The Iron Range soda boss who beat Coke

A few years back I traveled to Atlanta as the arm candy of my wife, who was attending a conference there. I spent time as a tourist in a town seemingly run by the Coca-Cola company. Coke was all you could drink. All pop (yes, pop; I’m from Minnesota) was called Coke, even if it wasn’t Coke.

Visiting the “World of CocaCola” museum was one of the most overwhelming displays of marketing I’ve ever encountered. The international reach of the monolithic red-and-white logo was total.

And yet there is a reason Chisholm, Minnesota, is a Pepsi town. A guy who grew up on the Iron Range to become CEO of PepsiCo during the “Cola Wars” of the 1980s, was the only person to force the Coke empire into a defensive position.

Former Pepsi CEO Roger Enrico

Roger Enrico

That man was Roger Enrico. He died unexpectedly June 3 during a family vacation to the Cayman Islands. He was 71.

Enrico was born and raised in Chisholm, where his father was a foreman at an iron ore smelting plant. After graduating from Chisholm High School, he attended college in Massachusetts on an ROTC scholarship before serving in the U.S. Navy during the Vietnam War.

Enrico quickly worked his way up the snack food chain despite the lack of an MBA. Early success at Minnesota-based General Mills led to leadership positions with Frito-Lay, where he expanded the popularity of Fun-yuns and eventually led the company’s Japanese division.

His early and wild success with salty snacks got the attention of Pepsi-Cola, where he was hired as marketing chief and soon thereafter as the company’s CEO at the age of just 38.

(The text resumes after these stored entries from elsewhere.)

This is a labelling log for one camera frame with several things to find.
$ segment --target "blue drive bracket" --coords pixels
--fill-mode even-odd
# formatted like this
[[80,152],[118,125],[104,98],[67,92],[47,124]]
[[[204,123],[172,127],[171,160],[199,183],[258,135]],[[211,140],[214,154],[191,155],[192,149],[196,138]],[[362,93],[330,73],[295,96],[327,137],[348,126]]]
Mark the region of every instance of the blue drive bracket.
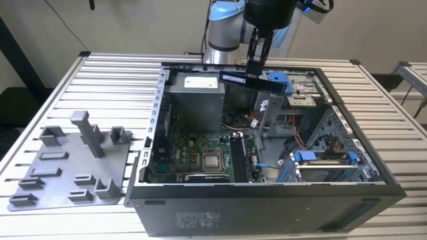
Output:
[[219,71],[219,81],[224,84],[236,85],[247,89],[252,89],[260,92],[283,95],[287,85],[280,82],[247,77],[242,74]]
[[270,75],[270,81],[280,83],[286,86],[283,95],[291,96],[294,94],[294,88],[292,88],[292,84],[290,82],[287,74],[284,72],[270,71],[268,75]]

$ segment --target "blue clip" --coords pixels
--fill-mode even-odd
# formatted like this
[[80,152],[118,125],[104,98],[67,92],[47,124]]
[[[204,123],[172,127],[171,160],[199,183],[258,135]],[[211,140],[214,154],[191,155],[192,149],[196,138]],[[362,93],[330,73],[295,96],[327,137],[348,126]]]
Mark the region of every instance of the blue clip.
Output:
[[303,161],[316,161],[318,157],[314,151],[300,151],[300,159]]
[[350,158],[348,163],[350,163],[351,165],[354,165],[354,164],[358,163],[358,156],[356,156],[356,154],[355,154],[352,151],[348,152],[348,158]]
[[299,162],[302,160],[302,155],[298,151],[294,153],[294,158],[295,158],[296,162]]
[[286,85],[283,95],[292,95],[294,89],[292,89],[292,84],[290,82],[287,74],[284,72],[268,71],[268,75],[270,75],[270,81]]
[[259,162],[254,162],[254,166],[258,166],[258,167],[268,167],[268,164],[266,164],[266,163],[259,163]]

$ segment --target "aluminum extrusion table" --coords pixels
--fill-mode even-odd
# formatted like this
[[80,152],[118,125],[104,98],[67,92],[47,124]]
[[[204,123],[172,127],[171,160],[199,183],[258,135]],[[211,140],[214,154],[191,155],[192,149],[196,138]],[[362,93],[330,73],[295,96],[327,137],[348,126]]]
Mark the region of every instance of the aluminum extrusion table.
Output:
[[[69,122],[75,110],[88,110],[103,130],[124,126],[134,133],[126,167],[127,190],[132,162],[144,143],[148,114],[162,62],[200,62],[199,56],[92,53],[80,56],[40,111],[0,162],[0,237],[25,240],[148,239],[134,208],[84,206],[9,212],[9,196],[41,146],[41,128]],[[198,239],[427,239],[427,133],[388,95],[362,65],[348,60],[271,58],[267,66],[322,68],[346,107],[394,173],[407,198],[350,234],[259,235]]]
[[394,74],[399,74],[403,79],[414,86],[424,98],[427,98],[427,63],[400,61],[396,65]]

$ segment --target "white wall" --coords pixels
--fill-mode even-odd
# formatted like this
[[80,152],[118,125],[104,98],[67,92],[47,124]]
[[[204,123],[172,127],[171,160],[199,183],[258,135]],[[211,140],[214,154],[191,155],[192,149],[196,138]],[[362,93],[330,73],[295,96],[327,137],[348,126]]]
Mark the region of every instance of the white wall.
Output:
[[0,94],[9,87],[24,87],[20,76],[15,72],[4,54],[0,51]]
[[290,58],[358,59],[372,73],[427,62],[427,0],[335,0],[320,24],[302,18]]
[[[93,52],[199,52],[208,0],[48,0]],[[0,0],[0,15],[40,78],[55,87],[83,47],[43,0]]]

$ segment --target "cable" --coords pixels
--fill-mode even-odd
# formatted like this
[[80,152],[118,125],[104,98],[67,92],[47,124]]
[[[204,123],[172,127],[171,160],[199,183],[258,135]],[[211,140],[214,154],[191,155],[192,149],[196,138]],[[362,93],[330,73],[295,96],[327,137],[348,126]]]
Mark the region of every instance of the cable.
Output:
[[407,93],[406,93],[404,98],[403,98],[403,100],[402,100],[400,106],[403,106],[403,103],[404,103],[406,100],[407,100],[407,97],[408,97],[408,95],[410,95],[411,90],[412,90],[412,86],[411,86],[411,87],[408,88],[408,90],[407,90]]
[[295,115],[291,115],[291,118],[292,118],[292,125],[294,125],[294,135],[295,135],[295,140],[296,140],[296,143],[298,145],[300,146],[300,148],[304,150],[306,147],[304,147],[304,142],[303,142],[303,139],[300,137],[300,134],[299,134],[299,131],[296,129],[296,123],[295,123]]
[[270,166],[266,163],[254,162],[254,166],[262,167],[262,168],[271,168],[271,169],[282,169],[282,167]]
[[232,126],[228,126],[226,123],[223,123],[223,122],[220,122],[220,124],[226,127],[226,128],[228,128],[228,129],[231,129],[231,130],[236,130],[236,131],[240,131],[240,130],[247,130],[248,128],[236,128],[236,127],[232,127]]
[[208,31],[208,26],[210,26],[210,13],[211,13],[211,5],[212,5],[212,0],[208,0],[208,6],[207,6],[207,13],[206,13],[206,22],[204,22],[204,33],[203,33],[203,39],[202,39],[202,44],[200,44],[200,55],[202,55],[202,63],[203,63],[203,44],[204,44],[204,50],[207,50],[207,31]]
[[422,112],[422,109],[423,107],[420,106],[415,112],[415,115],[414,115],[414,119],[416,119],[416,117],[419,116],[420,112]]
[[312,4],[311,0],[299,0],[299,1],[304,4],[306,7],[308,7],[310,9],[312,9],[314,11],[316,11],[320,14],[327,14],[328,12],[331,12],[334,9],[334,5],[335,5],[334,0],[328,0],[328,9],[324,9],[324,8],[316,6],[315,4]]
[[65,22],[64,22],[64,20],[63,20],[63,18],[61,18],[61,16],[60,16],[60,14],[57,13],[57,11],[55,10],[55,8],[52,7],[52,5],[51,5],[51,3],[48,2],[48,0],[44,0],[44,2],[47,3],[47,5],[48,5],[48,6],[51,7],[51,9],[53,10],[56,16],[59,17],[61,23],[64,24],[64,26],[65,26],[65,28],[67,28],[67,30],[71,32],[71,34],[73,35],[73,37],[79,40],[79,42],[81,43],[84,49],[85,49],[87,51],[89,51],[89,49],[87,48],[87,46],[85,46],[84,43],[81,42],[80,38],[76,36],[76,34],[73,33],[73,31],[68,28],[68,26],[67,26],[67,24],[65,24]]

Enrico was Pepsi’s general during the famous “Cola Wars” of the 1980s, something I remember as a kid. In fact, I can recall stringing a rope between an empty can of Coke and an empty can of Pepsi at my family’s junkyard and pretending it was a “bomb,” because of the combustable reaction that would have caused.

Enrico was the one who signed Michael Jackson to the biggest celebrity endorsement deal of all time. “The Choice of a New Generation.” The Pepsi Generation.” “The Pepsi Challenge.” These terms were all part of Enrico’s tenure atop Pepsi.

And they worked.

Pepsi grew from a small share of the soft drink market to more than 30 percent. The company’s ascension so rattled Coke that it rolled out the infamous “New Coke” product, which is still seen as one of the worst marketing decisions by a major company in modern history. Enrico entitled his autobiography “The Other Guy Blinked” because of this.

By bringing in new brands, Pepsi found its way to near parity with Coke. Though Pepsi never overtook the global giant CocaCola, you can now find the two products alongside each other in most every part of the United States and across much of the world. Enrico is largely credited as the reason for this fact.

Enrico retired from Pepsi in 2001. The last section of his career was spent as Chairman of Dreamworks Animation, during the years of the first “Madagascar” and “Kung Fu Panda” movies. He retired from that position in 2012 to Dallas, Texas, where he lived with his family and enjoyed frequent fishing and scuba diving trips. He was on a scuba diving trip when he died last Friday.

It could be said that it’s all just sugar water. So, too, are most of our worldly endeavors. Nevertheless, Roger Enrico exemplified the American Dream that even the son of a Iron Range iron smelter can one day extract riches from sweet nectar of hard work and big ideas.